### Problem details
Among the lines below, keep only those from the one containing "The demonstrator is" through the one containing "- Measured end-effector", and reproduce them exactly.

====================

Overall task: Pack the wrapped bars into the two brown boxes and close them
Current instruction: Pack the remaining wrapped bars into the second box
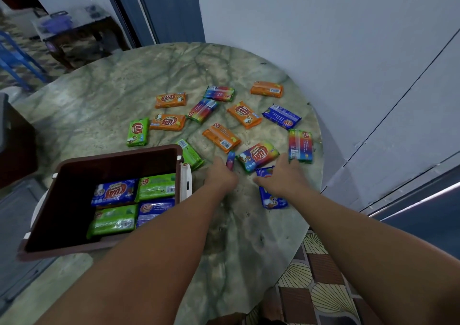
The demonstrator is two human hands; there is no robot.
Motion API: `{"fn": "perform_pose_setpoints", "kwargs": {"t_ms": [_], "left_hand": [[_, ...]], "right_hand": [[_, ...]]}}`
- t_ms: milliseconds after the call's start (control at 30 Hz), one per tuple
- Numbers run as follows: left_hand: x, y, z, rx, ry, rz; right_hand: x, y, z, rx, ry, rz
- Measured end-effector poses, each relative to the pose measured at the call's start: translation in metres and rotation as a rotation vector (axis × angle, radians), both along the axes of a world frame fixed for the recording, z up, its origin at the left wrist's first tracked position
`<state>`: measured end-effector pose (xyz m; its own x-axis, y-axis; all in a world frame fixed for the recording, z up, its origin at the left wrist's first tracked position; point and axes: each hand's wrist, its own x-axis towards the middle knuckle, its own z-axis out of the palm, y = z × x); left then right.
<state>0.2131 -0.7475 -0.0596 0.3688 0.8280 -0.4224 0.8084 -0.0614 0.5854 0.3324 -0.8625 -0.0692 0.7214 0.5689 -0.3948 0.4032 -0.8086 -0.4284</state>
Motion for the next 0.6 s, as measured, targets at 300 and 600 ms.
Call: {"fn": "perform_pose_setpoints", "kwargs": {"t_ms": [300,600], "left_hand": [[0.005,-0.004,0.015,-0.045,-0.235,0.099],[0.005,0.001,0.058,-0.1,-0.424,0.032]], "right_hand": [[-0.012,0.004,-0.002,-0.096,0.001,-0.007],[-0.023,0.033,0.03,0.084,0.049,-0.103]]}}
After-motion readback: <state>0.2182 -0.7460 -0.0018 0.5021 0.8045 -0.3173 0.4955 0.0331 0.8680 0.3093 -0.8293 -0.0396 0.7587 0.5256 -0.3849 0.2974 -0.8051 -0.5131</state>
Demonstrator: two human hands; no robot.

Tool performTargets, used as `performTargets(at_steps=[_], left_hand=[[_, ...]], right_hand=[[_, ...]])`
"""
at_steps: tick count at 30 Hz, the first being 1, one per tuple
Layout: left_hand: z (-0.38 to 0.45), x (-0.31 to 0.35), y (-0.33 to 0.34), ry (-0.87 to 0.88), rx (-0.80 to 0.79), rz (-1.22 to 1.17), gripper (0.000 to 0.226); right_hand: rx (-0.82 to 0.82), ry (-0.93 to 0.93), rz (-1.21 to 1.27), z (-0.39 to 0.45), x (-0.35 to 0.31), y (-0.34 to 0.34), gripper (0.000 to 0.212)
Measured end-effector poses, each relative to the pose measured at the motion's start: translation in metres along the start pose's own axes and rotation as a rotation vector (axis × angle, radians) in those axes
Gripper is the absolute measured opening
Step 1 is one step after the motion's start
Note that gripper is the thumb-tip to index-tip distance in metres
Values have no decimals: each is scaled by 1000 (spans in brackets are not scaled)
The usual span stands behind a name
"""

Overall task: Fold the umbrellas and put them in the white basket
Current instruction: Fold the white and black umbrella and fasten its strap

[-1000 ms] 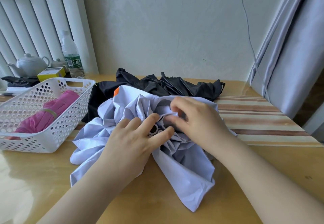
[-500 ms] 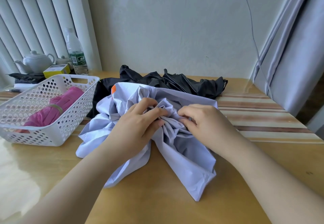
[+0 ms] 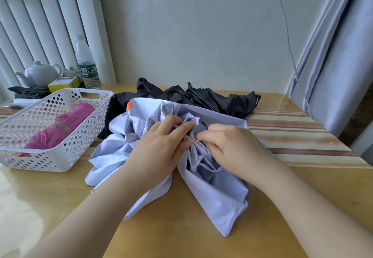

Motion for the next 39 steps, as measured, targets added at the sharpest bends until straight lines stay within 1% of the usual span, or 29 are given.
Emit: performTargets(at_steps=[2,6,7,9,11,12,14,16,18,21,24,26,29,34,37,39], left_hand=[[-1,1,0,21,4,15,52],[-1,-4,-4,-40,36,17,47],[-1,-5,-4,-53,38,19,48],[-3,-4,-5,-65,33,28,50],[-4,-2,-4,-57,25,35,50],[-5,-1,-3,-49,20,31,49],[-6,1,-2,-38,1,14,46],[-7,3,-3,-34,-4,14,43],[-8,3,-7,-39,-1,25,42],[-10,3,-10,-36,-17,65,40],[-10,5,-10,10,-41,159,35],[-8,9,-9,32,-47,221,35],[-5,10,-9,-26,-36,250,38],[-6,5,-11,-120,-32,273,51],[-6,6,-11,-127,-10,276,52],[-6,6,-11,-128,8,267,52]], right_hand=[[-1,11,-21,5,0,-3,29],[-171,111,-33,4,10,-3,37],[-186,155,-37,1,14,-5,39],[-157,269,-56,-5,26,-10,46],[-99,325,-49,-9,33,-12,54],[-81,331,-18,-9,34,-12,52],[-68,306,72,-6,31,-10,36],[-57,278,105,0,29,-6,22],[22,294,124,6,36,-5,17],[121,382,175,7,52,-7,12],[87,423,182,5,57,-6,12],[77,411,206,5,52,-5,9],[87,355,232,7,45,-4,13],[214,484,259,1,61,-13,8],[199,459,240,1,61,-13,9],[162,397,209,1,54,-13,9]])
Point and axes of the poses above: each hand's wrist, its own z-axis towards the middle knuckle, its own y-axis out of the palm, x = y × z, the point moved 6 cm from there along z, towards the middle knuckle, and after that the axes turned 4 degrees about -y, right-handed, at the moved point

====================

### Solution below
The demonstrator is two human hands; there is no robot.
Motion API: `{"fn": "perform_pose_setpoints", "kwargs": {"t_ms": [_], "left_hand": [[_, ...]], "right_hand": [[_, ...]]}}`
- t_ms: milliseconds after the call's start (control at 30 Hz), one per tuple
- Numbers run as follows: left_hand: x, y, z, rx, ry, rz; right_hand: x, y, z, rx, ry, rz
- Measured end-effector poses, each relative to the pose measured at the call's start: translation in metres and rotation as a rotation vector (axis × angle, radians), both along the axes of a world frame fixed for the recording, z up, its origin at the left wrist's first tracked position

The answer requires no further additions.